Слепой взялся за поручни, чуть подался вперед, желая выпрямиться, но резкий рывок остановил движение. Попытка стать ближе к тому, чего не мог увидеть, не удалась. Цепи звякнув, решили по-иному. А тело, сожаление о котором незнакомо металлу, подчиняясь, опустилось назад. Он, металл, не причинял душе вреда, не мог толкнуть на низость, пока однажды в его семействе не родился желтый отпрыск, который вырвался и стал свободным, украсив оковы блеском. Уже другие оковы.

– Господи, ведь они – ваше желание?.. – прошептала Лена. Слезы навернулись на глаза. Женщина даже не смахнула их, понимая – никто не видит.

– Ты можешь только мечтать о таких. Так просто не получить.

– Не получить?!

– Тебе нечего об этом думать – ты не принесла надежды. Обманула ожидания. Ты оставила мальчика, утеряла книгу и даже… прошла мимо меня.

– Я не хотела никому плохого! Не хотела причинить боль. А сейчас… мне нужно просто вернуться туда. Помогите! Просто вернуться!

– Другого мальчика… оставила другого… Не осознав преступную публичность доброты…

– Да за что же… – рыданий было уже не удержать. – И сейчас… – Лена стояла посреди зала, отчаянно смотря на Слепого. Ладонь касалась губ, приглушая всхлипывания. Другая сжимала дагерротип, поддерживая книгу. Пошло несколько минут. Всхлипывания гасли.

– Ведь у меня были и другие поступки… – тихо произнесла женщина, вытирая слезы. – Много. Я искупала, верьте!

– Взрослая… – сидевший поднес скованные запястья к глазницам, будто рассматривая: – Что мне оковы… сбросить их – одно движение. Хочу потяжелее, да не дают. И не на руки, на стихию, бездну, страсть…

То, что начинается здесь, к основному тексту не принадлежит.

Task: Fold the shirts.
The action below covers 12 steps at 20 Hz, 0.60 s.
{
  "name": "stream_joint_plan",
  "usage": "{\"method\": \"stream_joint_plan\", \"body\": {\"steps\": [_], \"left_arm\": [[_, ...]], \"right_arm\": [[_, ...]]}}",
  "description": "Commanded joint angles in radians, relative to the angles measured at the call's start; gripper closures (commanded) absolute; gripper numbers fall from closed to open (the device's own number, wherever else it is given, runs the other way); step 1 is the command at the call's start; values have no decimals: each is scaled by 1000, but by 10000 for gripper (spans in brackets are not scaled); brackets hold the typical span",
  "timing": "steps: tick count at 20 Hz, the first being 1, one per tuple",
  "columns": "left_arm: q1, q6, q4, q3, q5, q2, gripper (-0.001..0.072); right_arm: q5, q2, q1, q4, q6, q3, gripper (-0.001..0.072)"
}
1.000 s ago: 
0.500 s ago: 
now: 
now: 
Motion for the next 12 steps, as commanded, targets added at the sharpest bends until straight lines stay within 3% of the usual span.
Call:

– Мне кажется, если бы вы могли видеть, о многом судили бы по-другому… – Лена и сама понимала, что сказала глупость, но тот перебил ее:

– Я уже был зрячим. Когда-то. И поступал как все. Старался избавить мир от боли, угнетения и зла. Долго шел, чтобы понять – заботы пусты, а траты радовали только зло, отвлекая от главного. Не вычленить из времени зла – оно само поражено им и только исчезнув, время прекратит соучастие в преступлении. Утянет причину в небытие. А тогда… – Слепой на мгновение умолк, потянул вверх сжатый кулак, железо неодобрительно звякнуло. – Тогда я уже понимал коварство улетающих минут, лет и соблазнов. Вселживость времени. Но не верил во всесилие его!

Кулак с силой ударил в камень поручня.

– Я решил дойти до зала власти над ним, прекратить владение мною, желая только этой свободы. Поток дней сводил меня с людьми, подталкивал к действиям, стараясь подчинить, «вправить» в «назначенную» мне колею… но я избегал неискренности в людях, противился идолам сотворенным ими. Срывал маски, что плясали в жутком Хэллоуине той борьбы за иллюзии. Я не исполнял навязанного, не «вправлялся» и поднимался выше. Выбирал случайных прохожих и назначал свидания им. Сам, волей и разумом прокладывал собственную дорогу, создавая нужные мне события, а вовсе не те, что набегали на меня. Жизнь менялась. Я видел искаженные в ярости маски. Но шел. Шел посреди толпы, плюющей мне вслед, обливающей грязью. Ничего из этого не коснулось меня. Им только казалось. Они опаздывали – я опережал момент… или напротив – отодвигал, меняя обстоятельства вопреки. Сам писал свою книгу. Однако время все еще увлекало, подталкивало, сбивало.

Слепой вдруг выпрямился:

– Боже! Как долго я отвыкал от ресторанов и гортанобесия!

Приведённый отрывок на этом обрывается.